Your task: Using the listing below, set down each line from the line containing "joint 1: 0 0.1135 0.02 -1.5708" through the line containing "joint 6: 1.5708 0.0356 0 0", both ends included, exactly and with nothing added.

Data extract:
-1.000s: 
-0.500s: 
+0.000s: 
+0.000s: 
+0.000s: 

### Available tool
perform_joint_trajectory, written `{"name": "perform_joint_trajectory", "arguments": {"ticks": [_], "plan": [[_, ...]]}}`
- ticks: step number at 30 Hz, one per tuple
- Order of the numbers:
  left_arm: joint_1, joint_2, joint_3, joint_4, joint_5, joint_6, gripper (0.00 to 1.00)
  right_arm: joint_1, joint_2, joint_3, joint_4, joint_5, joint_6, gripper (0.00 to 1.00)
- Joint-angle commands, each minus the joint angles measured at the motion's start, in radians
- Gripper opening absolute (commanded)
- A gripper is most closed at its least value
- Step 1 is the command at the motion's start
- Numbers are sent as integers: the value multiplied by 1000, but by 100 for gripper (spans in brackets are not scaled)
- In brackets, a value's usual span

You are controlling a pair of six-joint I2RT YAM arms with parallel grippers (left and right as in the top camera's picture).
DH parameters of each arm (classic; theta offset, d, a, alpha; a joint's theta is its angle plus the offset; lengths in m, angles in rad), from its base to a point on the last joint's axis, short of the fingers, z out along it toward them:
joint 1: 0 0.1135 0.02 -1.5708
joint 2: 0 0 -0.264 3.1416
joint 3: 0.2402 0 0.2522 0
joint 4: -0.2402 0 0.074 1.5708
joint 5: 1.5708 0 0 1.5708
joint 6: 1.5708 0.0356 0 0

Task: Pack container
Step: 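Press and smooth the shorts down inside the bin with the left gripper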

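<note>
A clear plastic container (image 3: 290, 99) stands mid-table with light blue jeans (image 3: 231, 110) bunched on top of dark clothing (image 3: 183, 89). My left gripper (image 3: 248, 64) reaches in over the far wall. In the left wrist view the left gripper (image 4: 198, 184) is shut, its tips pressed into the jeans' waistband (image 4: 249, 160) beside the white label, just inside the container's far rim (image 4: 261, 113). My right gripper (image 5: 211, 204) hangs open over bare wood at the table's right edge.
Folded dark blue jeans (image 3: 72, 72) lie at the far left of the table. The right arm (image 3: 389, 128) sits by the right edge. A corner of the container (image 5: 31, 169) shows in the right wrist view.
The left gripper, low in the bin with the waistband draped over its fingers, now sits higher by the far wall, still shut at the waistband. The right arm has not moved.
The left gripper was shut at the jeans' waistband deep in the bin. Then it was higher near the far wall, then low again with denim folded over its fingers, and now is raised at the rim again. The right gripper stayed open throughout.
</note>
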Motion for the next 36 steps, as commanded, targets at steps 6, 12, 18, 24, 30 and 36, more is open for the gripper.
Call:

Answer section:
joint 1: 0 0.1135 0.02 -1.5708
joint 2: 0 0 -0.264 3.1416
joint 3: 0.2402 0 0.2522 0
joint 4: -0.2402 0 0.074 1.5708
joint 5: 1.5708 0 0 1.5708
joint 6: 1.5708 0.0356 0 0

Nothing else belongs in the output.